SUZANNE HUGHES, MSN, RN: In the summer of 2004, we saw the release of new data that told us that what we previously knew was the number of Americans with hypertension, 50 million, had risen to 65 million since the last reporting period. So we know now that one out of every three adult Americans has hypertension or high blood pressure, which is a risk factor not only for heart disease, but, importantly, for stroke.

ANNOUNCER: As blood pressure rises, the risk of developing adverse cardiovascular conditions increases, so it's important to control high blood pressure immediately to avoid further complications. Fortunately, there are many treatment options available to help get your blood pressure back on track.

SUZANNE HUGHES, MSN, RN: There are certain lifestyle changes one can make, particularly in the early stages of prehypertension, that might be able to lower the blood pressure adequately enough to not even require medication, and these would be following what we call the DASH diet. DASH stands for Dietary Approaches to Stop Hypertension. It's a diet that's very high in fruits and vegetables, it's low in fat, and it also has two to three servings per day of low-fat dairy products. That, combined with lowering the sodium in the diet, can make a big difference in the blood pressure.

Also, adherence to the recommendations of 30 minutes of exercise every single day can also make a nice difference in the blood pressure.

Very important that people with hypertension or pre-hypertension absolutely avoid tobacco products. And if they do choose to drink alcohol, that that be kept to one drink per day for women and two drinks per day for men.

Now, should lifestyle measures alone not be enough to normalize blood pressure, medication may indeed be necessary.

The good news is, we have a wonderful, large armamentarium of medications now that lower blood pressure. We do know, however, that if one has hypertension, it will require an average of 2.7 medications to get that blood pressure to normal. And that surprises a lot of people. A lot of people will be started on a blood pressure medication, go back and follow up with their physician maybe a few weeks or months later and find out that that one medicine alone isn't enough, and then another medication is introduced. And I think sometimes patients perceive that that's a failure on their part or on their health care provider's fault, when at the outset we know that it may indeed require several medications.

When several medications are used, each of those medications can be then used in smaller doses, which helps to minimize the side effects.
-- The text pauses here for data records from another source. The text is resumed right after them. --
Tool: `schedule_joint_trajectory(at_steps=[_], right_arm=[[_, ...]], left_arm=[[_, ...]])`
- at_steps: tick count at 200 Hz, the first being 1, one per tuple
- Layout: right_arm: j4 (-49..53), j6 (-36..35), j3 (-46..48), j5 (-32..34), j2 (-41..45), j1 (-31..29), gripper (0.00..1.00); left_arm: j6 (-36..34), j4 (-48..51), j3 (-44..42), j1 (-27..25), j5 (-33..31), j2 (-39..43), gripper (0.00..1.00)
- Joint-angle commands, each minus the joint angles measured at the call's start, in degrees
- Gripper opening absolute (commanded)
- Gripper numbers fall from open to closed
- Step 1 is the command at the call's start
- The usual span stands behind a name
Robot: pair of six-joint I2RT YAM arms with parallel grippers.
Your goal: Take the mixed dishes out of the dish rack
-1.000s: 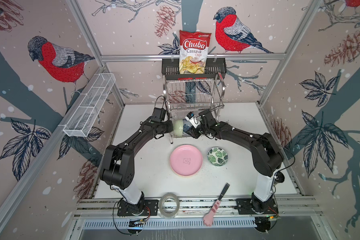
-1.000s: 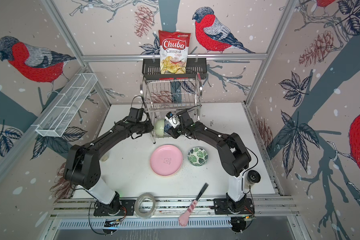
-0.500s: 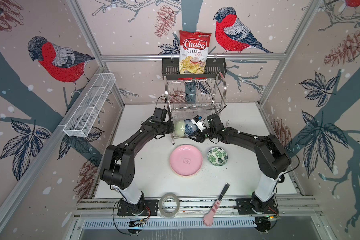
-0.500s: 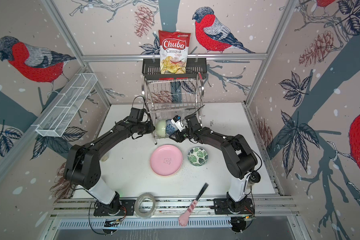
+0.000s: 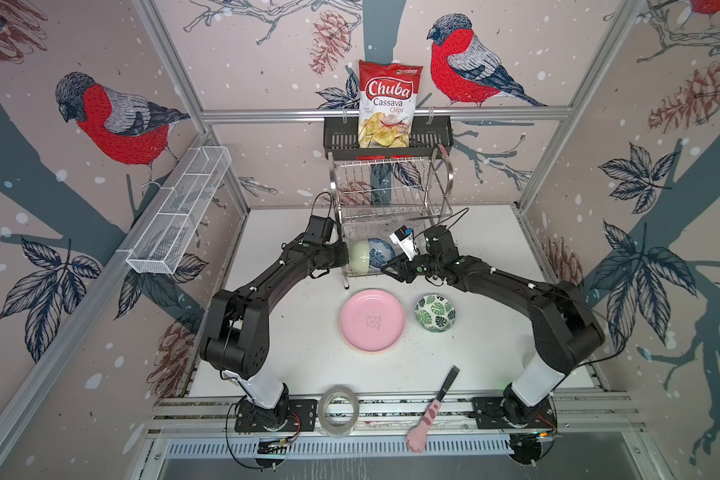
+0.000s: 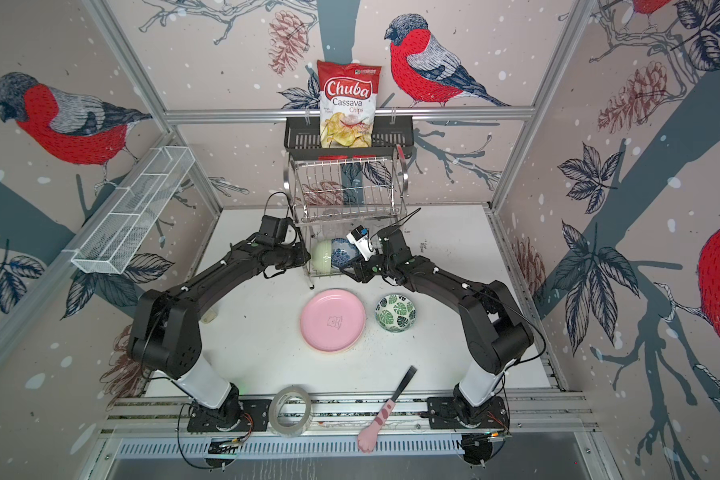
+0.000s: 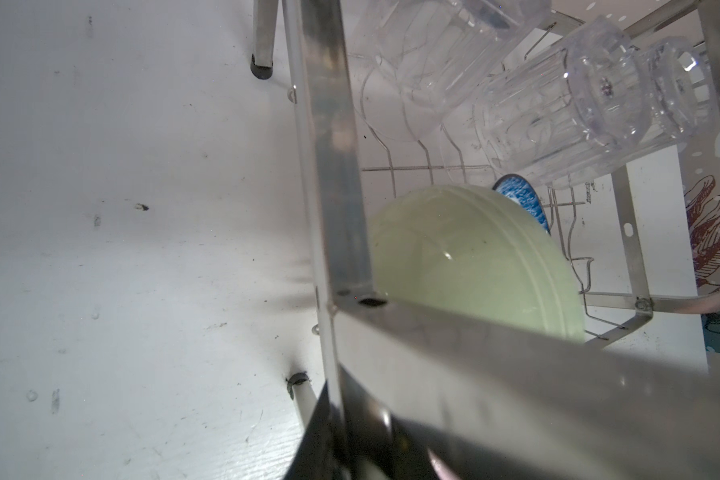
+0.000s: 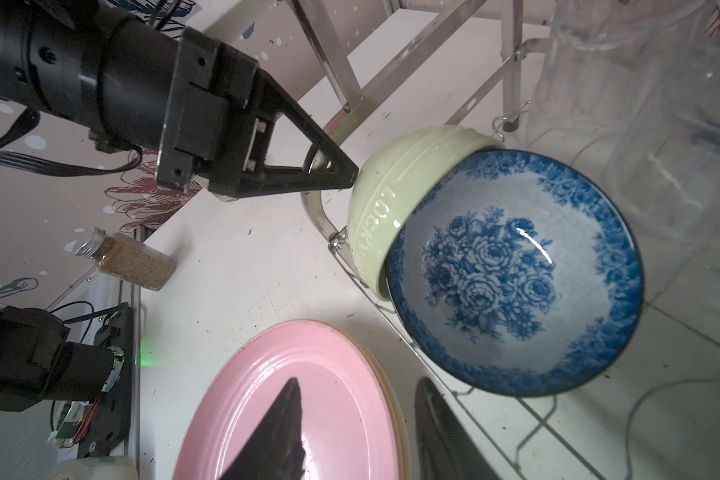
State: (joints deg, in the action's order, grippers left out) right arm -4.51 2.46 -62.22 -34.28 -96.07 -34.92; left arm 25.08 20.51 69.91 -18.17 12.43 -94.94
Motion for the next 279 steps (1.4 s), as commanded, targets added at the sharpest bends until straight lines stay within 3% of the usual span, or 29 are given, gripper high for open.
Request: schedule_joint_trajectory(at_steps=[1, 98, 212, 279], right_arm=[[1.7, -3.8, 0.1, 6.4, 1.1, -2.6, 0.45], [11.7, -17.2, -11.5, 24.8, -7.6, -7.9, 0.38], [17.3, -21.8, -23.2, 28.3, -19.1, -7.8, 0.33], [16.5, -22.1, -22.0, 28.9, -19.8, -7.4, 0.07]], left_arm=[[1.0, -2.0, 0.6, -0.4, 3.0, 0.3, 0.16], [0.5, -1.2, 1.5, -0.3, 2.8, -0.1, 0.16], [0.0, -0.6, 2.5, -0.3, 3.1, -1.0, 0.17], [-0.1, -0.5, 2.5, -0.4, 3.1, -1.0, 0.17]])
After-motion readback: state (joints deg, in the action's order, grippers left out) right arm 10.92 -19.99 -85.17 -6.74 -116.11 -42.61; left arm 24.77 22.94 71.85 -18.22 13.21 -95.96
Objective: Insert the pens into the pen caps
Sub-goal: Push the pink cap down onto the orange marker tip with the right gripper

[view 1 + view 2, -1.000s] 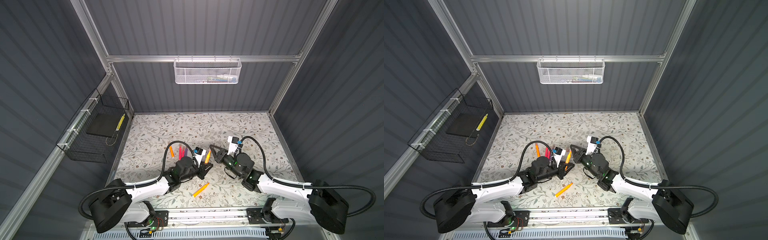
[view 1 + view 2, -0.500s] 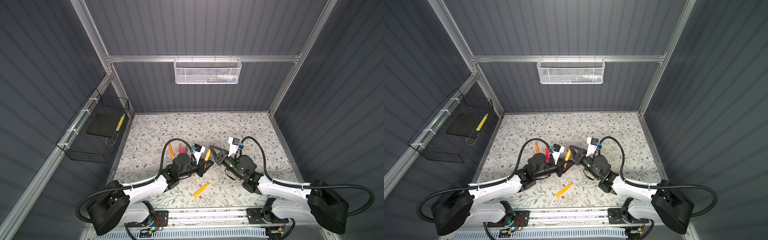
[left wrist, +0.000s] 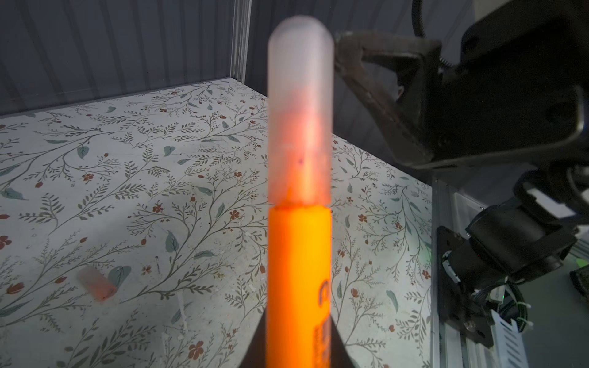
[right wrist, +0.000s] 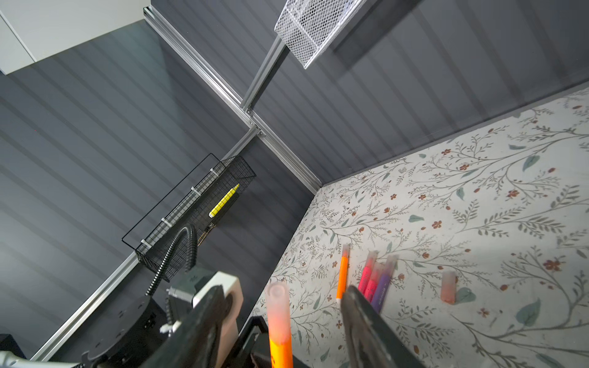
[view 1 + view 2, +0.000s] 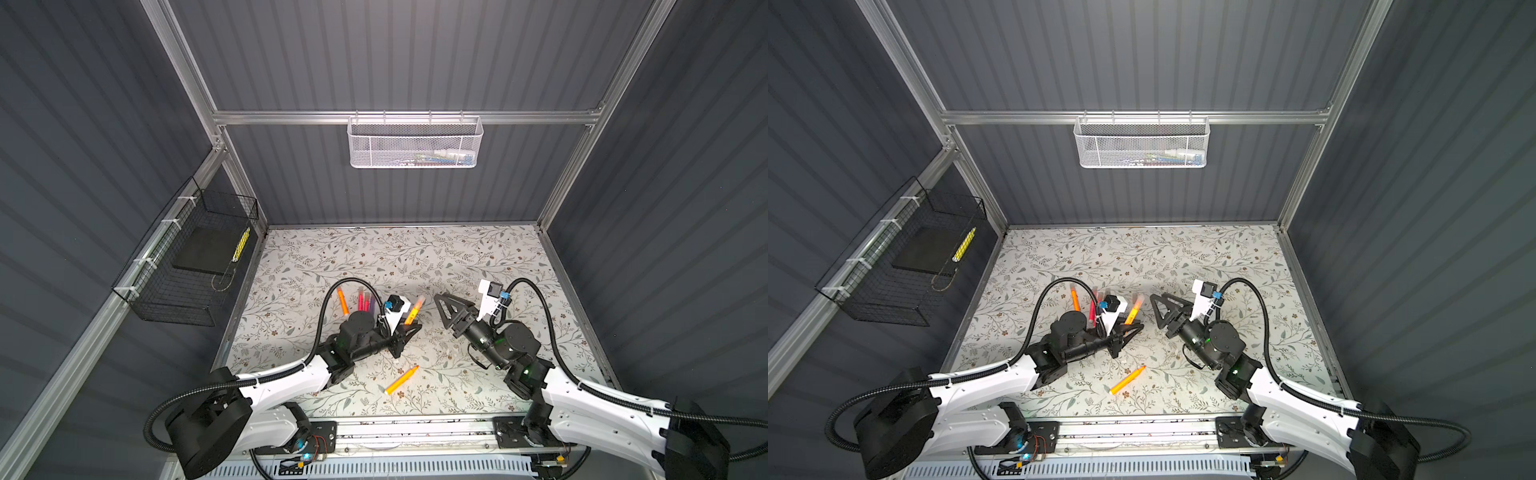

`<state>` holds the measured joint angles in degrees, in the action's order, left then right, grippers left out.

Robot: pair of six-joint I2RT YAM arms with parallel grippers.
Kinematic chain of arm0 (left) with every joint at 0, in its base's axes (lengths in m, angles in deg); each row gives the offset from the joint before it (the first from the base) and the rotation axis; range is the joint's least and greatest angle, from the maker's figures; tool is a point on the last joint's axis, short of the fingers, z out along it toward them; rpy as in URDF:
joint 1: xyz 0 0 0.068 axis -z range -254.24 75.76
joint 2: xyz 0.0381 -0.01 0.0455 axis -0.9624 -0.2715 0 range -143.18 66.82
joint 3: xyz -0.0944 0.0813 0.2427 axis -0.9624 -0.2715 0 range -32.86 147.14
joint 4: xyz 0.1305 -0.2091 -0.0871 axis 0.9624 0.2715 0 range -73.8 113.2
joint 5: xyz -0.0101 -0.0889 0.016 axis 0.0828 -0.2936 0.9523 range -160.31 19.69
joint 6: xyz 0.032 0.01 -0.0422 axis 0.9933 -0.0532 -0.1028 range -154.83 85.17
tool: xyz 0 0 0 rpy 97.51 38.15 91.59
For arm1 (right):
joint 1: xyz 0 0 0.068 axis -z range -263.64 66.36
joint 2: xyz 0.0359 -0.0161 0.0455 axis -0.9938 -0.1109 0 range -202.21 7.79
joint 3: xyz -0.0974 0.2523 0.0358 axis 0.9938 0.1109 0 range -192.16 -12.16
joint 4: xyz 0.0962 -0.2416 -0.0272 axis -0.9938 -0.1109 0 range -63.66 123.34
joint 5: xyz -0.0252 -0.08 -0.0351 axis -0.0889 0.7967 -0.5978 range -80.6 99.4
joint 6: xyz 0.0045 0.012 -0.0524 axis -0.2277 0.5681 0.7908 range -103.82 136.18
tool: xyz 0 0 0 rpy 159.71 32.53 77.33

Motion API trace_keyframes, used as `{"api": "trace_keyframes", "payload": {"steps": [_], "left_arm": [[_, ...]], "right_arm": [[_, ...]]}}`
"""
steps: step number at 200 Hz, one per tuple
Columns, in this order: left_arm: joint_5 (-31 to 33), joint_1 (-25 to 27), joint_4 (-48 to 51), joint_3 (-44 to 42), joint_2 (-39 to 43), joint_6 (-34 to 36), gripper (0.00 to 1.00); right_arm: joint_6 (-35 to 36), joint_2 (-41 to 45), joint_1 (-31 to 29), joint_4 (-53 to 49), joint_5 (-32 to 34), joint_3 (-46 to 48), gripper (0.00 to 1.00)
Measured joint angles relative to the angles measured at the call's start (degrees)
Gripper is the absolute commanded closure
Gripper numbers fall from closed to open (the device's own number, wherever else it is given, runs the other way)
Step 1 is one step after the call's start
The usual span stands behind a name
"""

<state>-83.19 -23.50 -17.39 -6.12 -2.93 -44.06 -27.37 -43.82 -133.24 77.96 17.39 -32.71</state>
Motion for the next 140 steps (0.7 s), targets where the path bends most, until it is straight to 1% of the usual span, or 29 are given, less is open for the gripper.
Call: {"api": "trace_keyframes", "payload": {"steps": [26,51,85,107,124,135,140], "left_arm": [[-0.04,0.68,-0.33,-1.4,-0.24,3.8,1.0],[-0.02,1.01,-0.63,-1.44,-0.28,5.66,1.0],[0.83,1.09,-0.61,-1.44,-0.39,6.54,1.0],[1.44,1.09,-0.68,-1.42,-1.14,6.93,1.0],[1.9,1.09,-0.72,-1.42,-1.66,7.04,1.0],[2.34,1.09,-0.72,-1.42,-2.01,7.15,1.0],[2.45,1.09,-0.72,-1.42,-2.19,7.13,1.0]], "right_arm": [[0.42,-1.2,0.0,-2.36,-0.07,-0.74,0.42],[0.5,-5.4,0.0,-4.44,-0.63,-3.58,0.46],[0.22,-10.71,-0.33,-5.22,-2.01,-6.54,0.5],[0.15,-12.0,-0.79,-5.44,-2.6,-7.15,0.55],[0.15,-12.31,-1.22,-5.64,-2.75,-7.23,0.56],[0.11,-12.31,-1.46,-5.68,-2.8,-7.23,0.6],[0.13,-12.31,-1.57,-5.66,-2.82,-7.23,0.63]]}}
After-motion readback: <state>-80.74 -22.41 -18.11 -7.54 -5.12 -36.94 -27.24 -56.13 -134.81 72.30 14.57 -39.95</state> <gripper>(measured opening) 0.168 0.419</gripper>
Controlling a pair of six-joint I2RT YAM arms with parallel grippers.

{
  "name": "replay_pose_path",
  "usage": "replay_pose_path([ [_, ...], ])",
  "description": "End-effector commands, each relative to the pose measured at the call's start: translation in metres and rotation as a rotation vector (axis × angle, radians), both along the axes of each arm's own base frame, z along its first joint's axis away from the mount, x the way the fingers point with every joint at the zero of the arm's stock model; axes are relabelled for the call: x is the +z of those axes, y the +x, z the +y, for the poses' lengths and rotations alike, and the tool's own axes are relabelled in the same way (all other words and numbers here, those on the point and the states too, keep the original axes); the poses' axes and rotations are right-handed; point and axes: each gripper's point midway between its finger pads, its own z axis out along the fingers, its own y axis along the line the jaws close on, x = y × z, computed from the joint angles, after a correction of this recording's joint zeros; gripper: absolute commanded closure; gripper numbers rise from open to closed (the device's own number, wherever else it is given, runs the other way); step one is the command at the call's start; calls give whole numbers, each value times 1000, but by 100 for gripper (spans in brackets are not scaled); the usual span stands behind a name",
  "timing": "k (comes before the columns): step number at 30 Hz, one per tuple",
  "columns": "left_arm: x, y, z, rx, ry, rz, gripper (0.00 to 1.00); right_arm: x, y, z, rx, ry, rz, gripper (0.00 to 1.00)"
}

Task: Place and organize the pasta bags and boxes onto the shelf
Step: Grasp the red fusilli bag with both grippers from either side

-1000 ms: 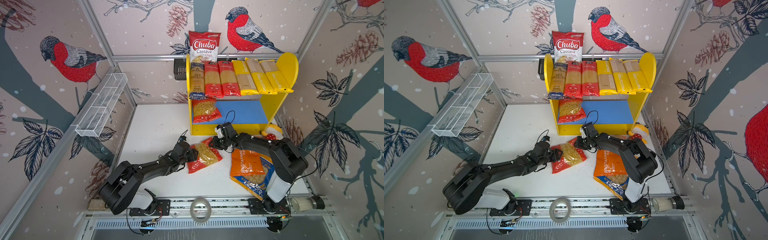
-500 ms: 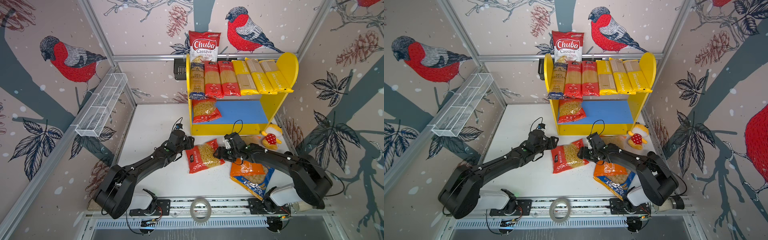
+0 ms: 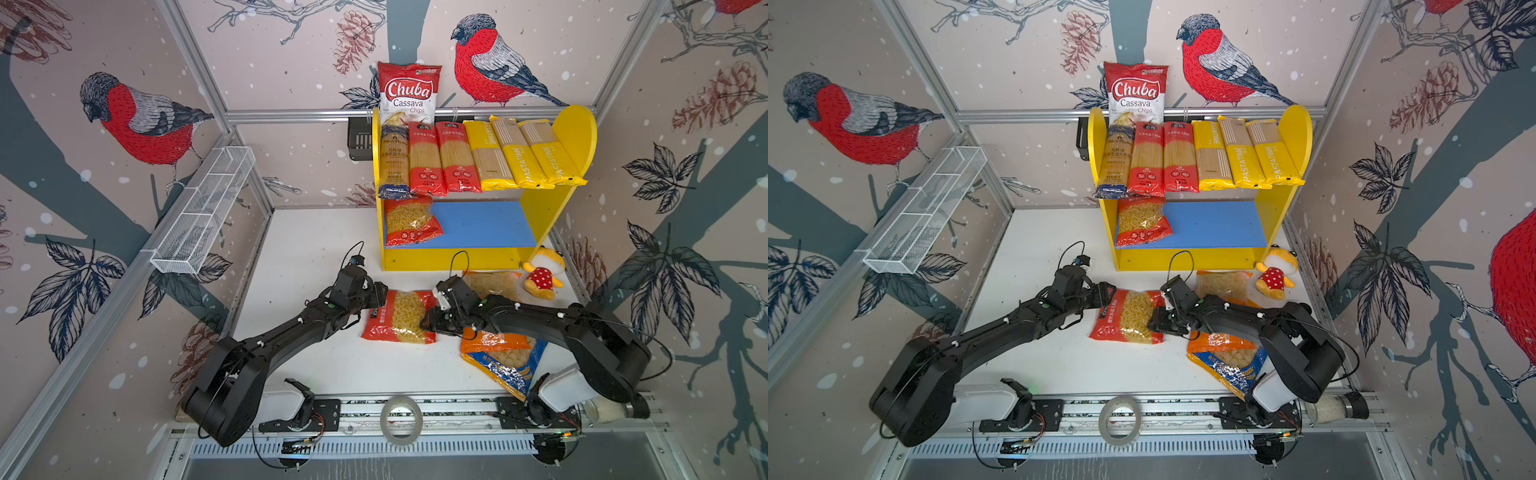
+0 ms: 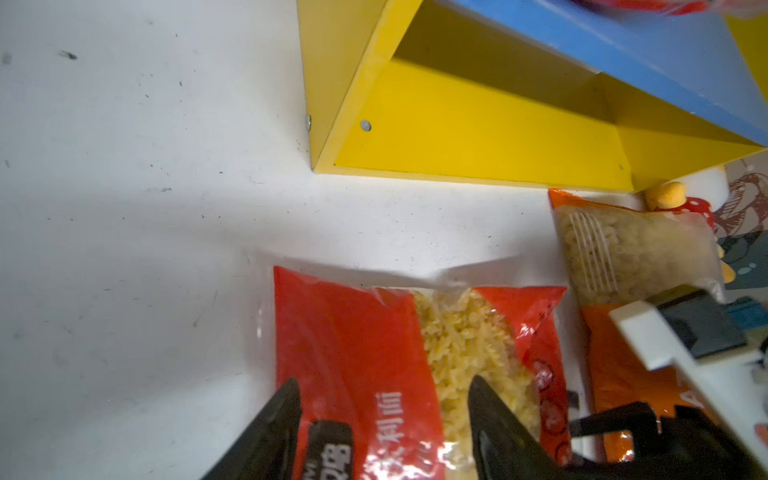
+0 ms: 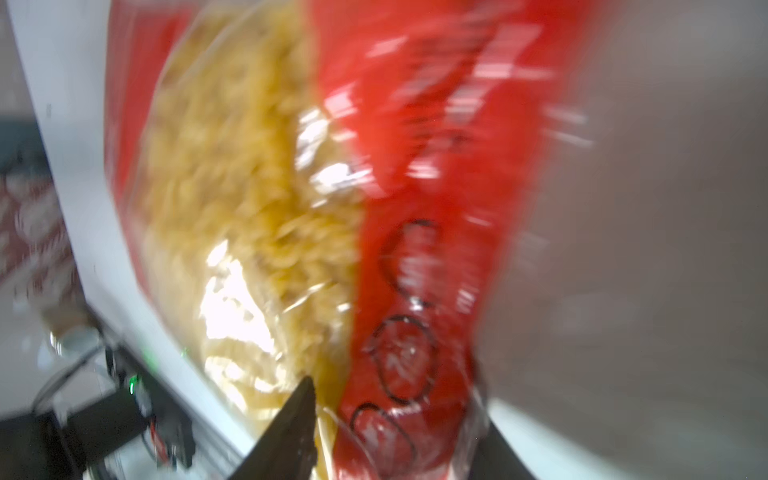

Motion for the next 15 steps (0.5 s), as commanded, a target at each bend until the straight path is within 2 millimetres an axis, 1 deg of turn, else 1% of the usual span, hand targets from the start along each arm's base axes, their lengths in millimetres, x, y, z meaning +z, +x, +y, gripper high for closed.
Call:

A very important group of medications to lower blood pressure are diuretics, and these are medications that lower blood pressure by kind of lowering the circulating fluid volume in the body. These are very important, and in many cases, when there's more than one medicine needed, a diuretic will be one of those.

A second important group of medications are the beta blockers. These are particularly important in a group of patients that have already suffered from a heart attack. They're very important players in our toolbox against hypertension.

We also have what we call the calcium channel blockers, a group of medicines that actually work on the arterial wall to relax the wall and drop the blood pressure.

We have a group of medications called the angiotensin converting enzyme inhibitors -- a big name -- the ACE inhibitors that lower blood pressure.

And we also have the angiotensin receptor blockers, or the ARBs group. So those are kind of the main groups of medications that lower blood pressure.

And what your particular health care provider may choose to use in your case can be dictated by several different things, whether or not you have diabetes, whether you've already had a heart attack or heart disease. Sometimes whether you're a man or a woman, what age you are, what race you are. So all these things kind of play in. But we do know that the actual lowering of the blood pressure, no matter what agent, has profound impact on the development of heart attack, on the prevention of stroke, as well as the prevention of heart failure.